Can WFC guarantee a valid output?

Not always. Some rule sets are unsatisfiable or have very few solutions. Design your tiles to be “flexible”—each tile should be able to connect to multiple others. If you’re seeing frequent contradictions, your rules are too restrictive.

What’s the difference between the tile model and overlapping model?

The tile model uses discrete, predefined tiles with explicit adjacency rules. The overlapping model extracts patterns from a sample image automatically. Tile model is easier to control; overlapping model requires less manual setup but can produce unexpected results.

Should I use an existing WFC library or write my own?

For learning, write your own—it’s only a few hundred lines of code. For production, consider existing implementations like the original mxgmn repository, unity-wave-function-collapse, or Godot-WFC plugins. They handle edge cases you’ll otherwise spend weeks discovering.

Summary

Wave Function Collapse is a powerful procedural generation algorithm that creates coherent, constraint-based content from simple rules. By iteratively collapsing cells from highest uncertainty to lowest while propagating constraints, WFC produces results that feel designed rather than random.
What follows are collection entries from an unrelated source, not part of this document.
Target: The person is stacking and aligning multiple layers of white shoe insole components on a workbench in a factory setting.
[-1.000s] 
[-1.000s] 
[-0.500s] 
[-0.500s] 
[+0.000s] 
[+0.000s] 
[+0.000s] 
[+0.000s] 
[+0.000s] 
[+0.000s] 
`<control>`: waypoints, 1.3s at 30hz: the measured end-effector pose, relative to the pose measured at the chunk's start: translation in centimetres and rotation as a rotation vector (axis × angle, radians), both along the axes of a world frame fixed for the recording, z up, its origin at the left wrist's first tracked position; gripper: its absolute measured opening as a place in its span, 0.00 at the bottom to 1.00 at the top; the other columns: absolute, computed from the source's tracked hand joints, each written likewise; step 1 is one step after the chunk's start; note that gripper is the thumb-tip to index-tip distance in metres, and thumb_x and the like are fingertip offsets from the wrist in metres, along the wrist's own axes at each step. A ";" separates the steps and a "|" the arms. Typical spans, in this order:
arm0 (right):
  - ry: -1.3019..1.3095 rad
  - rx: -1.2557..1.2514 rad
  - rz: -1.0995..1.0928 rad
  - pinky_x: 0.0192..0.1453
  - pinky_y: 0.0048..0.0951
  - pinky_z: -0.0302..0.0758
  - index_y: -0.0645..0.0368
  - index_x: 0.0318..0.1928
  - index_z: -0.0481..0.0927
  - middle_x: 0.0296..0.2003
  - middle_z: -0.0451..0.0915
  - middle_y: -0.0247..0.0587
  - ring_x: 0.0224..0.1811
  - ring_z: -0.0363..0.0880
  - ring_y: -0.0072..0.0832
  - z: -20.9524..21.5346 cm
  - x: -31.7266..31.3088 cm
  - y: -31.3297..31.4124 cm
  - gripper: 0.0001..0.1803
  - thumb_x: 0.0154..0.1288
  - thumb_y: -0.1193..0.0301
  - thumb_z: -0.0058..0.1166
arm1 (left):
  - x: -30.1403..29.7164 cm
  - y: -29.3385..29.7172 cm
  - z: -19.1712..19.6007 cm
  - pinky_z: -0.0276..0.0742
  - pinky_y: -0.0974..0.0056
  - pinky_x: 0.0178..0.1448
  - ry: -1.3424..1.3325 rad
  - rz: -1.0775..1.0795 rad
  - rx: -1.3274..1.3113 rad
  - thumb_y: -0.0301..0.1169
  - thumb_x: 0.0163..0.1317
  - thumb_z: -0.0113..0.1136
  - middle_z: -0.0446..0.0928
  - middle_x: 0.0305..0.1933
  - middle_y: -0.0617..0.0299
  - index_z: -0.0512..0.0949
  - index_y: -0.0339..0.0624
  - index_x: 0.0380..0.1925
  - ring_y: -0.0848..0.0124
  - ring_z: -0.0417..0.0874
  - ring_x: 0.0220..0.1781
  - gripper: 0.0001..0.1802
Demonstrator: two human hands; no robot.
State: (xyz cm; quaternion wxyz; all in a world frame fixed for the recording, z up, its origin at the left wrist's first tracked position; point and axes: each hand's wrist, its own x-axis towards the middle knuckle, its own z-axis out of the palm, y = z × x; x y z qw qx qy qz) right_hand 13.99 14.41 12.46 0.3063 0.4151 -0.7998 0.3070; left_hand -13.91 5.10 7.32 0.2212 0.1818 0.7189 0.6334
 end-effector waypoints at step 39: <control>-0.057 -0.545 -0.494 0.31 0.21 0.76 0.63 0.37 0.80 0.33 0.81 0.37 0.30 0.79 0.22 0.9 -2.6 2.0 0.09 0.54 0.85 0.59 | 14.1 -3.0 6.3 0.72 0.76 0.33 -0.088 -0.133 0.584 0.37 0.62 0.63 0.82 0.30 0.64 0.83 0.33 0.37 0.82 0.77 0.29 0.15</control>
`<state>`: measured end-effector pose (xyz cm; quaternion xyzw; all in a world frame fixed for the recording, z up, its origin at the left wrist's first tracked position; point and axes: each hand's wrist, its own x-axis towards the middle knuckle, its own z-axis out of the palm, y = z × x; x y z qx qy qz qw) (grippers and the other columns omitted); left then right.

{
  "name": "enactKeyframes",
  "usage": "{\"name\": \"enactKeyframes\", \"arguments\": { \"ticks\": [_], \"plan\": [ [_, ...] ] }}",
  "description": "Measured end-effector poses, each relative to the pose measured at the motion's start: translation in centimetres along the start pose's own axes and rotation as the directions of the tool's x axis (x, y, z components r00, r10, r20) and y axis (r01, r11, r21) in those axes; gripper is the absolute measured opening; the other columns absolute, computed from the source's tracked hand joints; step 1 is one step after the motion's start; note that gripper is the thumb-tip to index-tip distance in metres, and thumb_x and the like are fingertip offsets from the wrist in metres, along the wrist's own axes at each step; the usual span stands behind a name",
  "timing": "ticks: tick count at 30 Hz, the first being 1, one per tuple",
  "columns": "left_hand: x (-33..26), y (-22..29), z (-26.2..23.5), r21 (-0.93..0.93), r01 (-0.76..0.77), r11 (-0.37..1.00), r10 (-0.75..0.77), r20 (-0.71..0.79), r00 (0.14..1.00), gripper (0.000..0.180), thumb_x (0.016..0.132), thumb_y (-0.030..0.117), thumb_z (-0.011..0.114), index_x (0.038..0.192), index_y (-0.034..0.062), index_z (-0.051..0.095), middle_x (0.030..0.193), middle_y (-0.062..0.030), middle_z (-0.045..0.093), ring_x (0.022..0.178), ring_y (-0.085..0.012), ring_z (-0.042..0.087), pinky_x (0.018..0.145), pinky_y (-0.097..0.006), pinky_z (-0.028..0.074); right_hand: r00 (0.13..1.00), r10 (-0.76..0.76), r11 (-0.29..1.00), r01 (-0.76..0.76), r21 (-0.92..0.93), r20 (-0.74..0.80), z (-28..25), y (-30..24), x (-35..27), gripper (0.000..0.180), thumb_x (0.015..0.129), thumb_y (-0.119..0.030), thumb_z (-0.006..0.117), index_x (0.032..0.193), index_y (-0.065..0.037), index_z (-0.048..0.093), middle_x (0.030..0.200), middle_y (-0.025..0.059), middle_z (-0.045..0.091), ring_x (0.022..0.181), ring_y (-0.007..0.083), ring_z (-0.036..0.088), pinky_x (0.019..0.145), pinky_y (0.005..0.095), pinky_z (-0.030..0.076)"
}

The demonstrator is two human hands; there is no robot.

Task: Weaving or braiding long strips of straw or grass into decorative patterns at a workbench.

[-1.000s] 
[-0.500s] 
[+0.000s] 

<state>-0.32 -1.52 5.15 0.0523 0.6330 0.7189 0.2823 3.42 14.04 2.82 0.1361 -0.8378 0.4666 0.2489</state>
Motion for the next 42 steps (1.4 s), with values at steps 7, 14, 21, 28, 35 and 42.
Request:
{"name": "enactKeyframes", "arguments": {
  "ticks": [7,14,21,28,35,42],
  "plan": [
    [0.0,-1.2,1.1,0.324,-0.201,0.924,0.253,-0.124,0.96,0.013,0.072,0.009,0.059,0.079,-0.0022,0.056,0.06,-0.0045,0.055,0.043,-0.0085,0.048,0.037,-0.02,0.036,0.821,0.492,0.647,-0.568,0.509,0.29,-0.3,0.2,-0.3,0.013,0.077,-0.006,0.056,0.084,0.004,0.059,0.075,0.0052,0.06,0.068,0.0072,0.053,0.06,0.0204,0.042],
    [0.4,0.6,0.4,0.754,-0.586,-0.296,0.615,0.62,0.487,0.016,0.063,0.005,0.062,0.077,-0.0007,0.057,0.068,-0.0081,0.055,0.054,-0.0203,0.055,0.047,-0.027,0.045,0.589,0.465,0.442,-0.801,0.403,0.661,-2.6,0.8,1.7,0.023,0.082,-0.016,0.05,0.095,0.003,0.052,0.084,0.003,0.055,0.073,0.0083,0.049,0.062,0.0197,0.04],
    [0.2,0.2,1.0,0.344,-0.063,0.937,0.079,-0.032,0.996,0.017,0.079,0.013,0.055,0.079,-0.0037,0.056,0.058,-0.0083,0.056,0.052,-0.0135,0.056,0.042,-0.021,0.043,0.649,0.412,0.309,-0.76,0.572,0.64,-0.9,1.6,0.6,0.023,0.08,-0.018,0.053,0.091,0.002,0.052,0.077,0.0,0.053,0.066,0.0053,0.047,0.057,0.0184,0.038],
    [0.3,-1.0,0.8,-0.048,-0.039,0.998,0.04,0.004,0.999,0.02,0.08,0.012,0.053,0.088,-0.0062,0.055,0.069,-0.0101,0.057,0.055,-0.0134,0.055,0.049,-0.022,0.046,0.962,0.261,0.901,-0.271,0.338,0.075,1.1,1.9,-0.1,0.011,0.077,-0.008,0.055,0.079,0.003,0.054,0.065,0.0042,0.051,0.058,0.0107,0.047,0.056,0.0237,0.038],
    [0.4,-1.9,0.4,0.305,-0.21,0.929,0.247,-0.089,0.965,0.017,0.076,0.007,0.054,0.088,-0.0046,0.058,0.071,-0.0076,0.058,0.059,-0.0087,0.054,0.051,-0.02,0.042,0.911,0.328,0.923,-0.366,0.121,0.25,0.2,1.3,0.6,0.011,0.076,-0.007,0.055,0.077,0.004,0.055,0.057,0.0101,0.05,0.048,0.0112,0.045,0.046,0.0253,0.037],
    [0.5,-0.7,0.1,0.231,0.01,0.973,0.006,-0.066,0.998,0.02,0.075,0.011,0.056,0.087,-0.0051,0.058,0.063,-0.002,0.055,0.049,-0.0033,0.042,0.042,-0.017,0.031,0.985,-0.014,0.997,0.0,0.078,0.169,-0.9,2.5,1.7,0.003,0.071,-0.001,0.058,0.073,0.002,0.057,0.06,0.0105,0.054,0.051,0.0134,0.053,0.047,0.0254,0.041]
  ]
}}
Start with a small tile set and simple adjacency rules, get the core loop working, then expand from there. The algorithm scales from basic 2D tilemaps to complex 3D structures—and once you understand it, you’ll find applications everywhere in game development.

The best way to learn WFC is to implement it yourself. Set aside an afternoon, pick your favorite engine, and build a basic terrain generator. You’ll have procedural worlds generating within hours.